Bisnis.com, JAKARTA - Perusahaan minyak asal Amerika Serikat (AS) Chevron Corp menyatakan menjual seluruh aset di Myanmar kepada perusahaan asal Kanada, MTI.
Dengan kesepakatan ini, Chevron resmi meninggalkan negara Asean tersebut.
Kesepakatan tersebut terjadi satu tahun setelah Chevron dan perusahaan minyak lainnya memutuskan untuk meninggalkan Myanmar menyusul kudeta militer pada tahun 2021. Chevron mengutuk pelanggaran hak asasi manusia di negara tersebut.
Dilansir dari Reuters pada Senin (13/2/2023), Kementerian Komunikasi Myanmar belum memberikan komentar mengenai hengkangnya Chevron.
Pada Jumat (10/2), Chevron mengatakan telah setuju untuk melepas 41,1 persen saham di Proyek Yadana kepada anak usaha MTI dengan nilai yang tidak disebutkan. Yadana diketahui memproduksi gas alam untuk keperluan domestik dan ekspor ke Thailand.

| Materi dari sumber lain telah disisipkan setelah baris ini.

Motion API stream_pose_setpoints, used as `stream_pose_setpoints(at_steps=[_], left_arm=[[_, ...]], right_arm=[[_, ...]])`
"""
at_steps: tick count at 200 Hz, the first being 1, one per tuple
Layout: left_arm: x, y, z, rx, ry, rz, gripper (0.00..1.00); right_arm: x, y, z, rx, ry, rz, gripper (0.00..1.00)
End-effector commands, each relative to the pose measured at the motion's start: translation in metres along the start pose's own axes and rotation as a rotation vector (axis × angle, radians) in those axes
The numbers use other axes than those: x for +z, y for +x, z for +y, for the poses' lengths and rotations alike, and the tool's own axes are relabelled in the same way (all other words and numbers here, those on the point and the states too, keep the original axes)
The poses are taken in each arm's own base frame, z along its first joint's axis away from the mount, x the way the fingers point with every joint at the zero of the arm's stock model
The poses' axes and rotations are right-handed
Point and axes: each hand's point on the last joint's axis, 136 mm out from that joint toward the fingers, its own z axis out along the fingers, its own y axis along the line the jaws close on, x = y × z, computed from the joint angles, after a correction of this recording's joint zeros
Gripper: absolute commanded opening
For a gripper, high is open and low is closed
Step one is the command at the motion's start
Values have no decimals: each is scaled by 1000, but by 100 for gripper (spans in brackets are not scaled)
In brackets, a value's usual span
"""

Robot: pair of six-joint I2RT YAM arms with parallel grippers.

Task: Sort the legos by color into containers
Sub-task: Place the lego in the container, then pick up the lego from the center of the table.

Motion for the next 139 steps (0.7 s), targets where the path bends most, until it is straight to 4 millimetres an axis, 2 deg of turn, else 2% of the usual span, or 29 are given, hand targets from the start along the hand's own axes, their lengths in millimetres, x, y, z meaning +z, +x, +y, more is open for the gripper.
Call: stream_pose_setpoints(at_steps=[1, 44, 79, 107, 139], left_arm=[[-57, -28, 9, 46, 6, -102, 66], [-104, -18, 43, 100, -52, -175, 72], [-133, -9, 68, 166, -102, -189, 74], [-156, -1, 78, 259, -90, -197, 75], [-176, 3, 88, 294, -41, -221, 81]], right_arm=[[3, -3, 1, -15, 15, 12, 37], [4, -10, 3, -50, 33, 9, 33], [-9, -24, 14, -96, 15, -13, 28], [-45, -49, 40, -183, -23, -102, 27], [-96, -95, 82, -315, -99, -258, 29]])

Sebelumnya, produsen minyak Prancis TotalEnergies menjual asetnya dan meninggalkan negara itu pada Juli 2022.
Baca Juga
Hengkangnya Chevron mengikuti strategi bisnis selama setahun terakhir untuk mengurangi hasil penjualan yang menguntungkan pemerintah militer Myanmar. Perusahaan minyak yang dikendalikan oleh pemerintah Myanmar, MOGE, merupakan bagian dari perusahaan patungan tersebut.
Sebelum menjual sahamnya di Yadana, Chevron untuk sementara meningkatkan partisipasi sahamnya di proyek tersebut dari 28 persen menjadi 41 persen dengan mengakuisisi saham dari TotalEnergies.
Strategi ini bertujuan untuk meningkatkan kendali atas perusahaan patungan tersebut dan mengurangi keuntungan yang dapat diperoleh MOGE dari transaksi atau dari aset tersebut di masa mendatang.
Pemerintah militer mengambil alih kekuasaan di Myanmar pada tahun 2021 setelah menuduh adanya kecurangan dalam pemilihan umum yang dimenangkan oleh partai peraih Nobel Aung San Suu Kyi.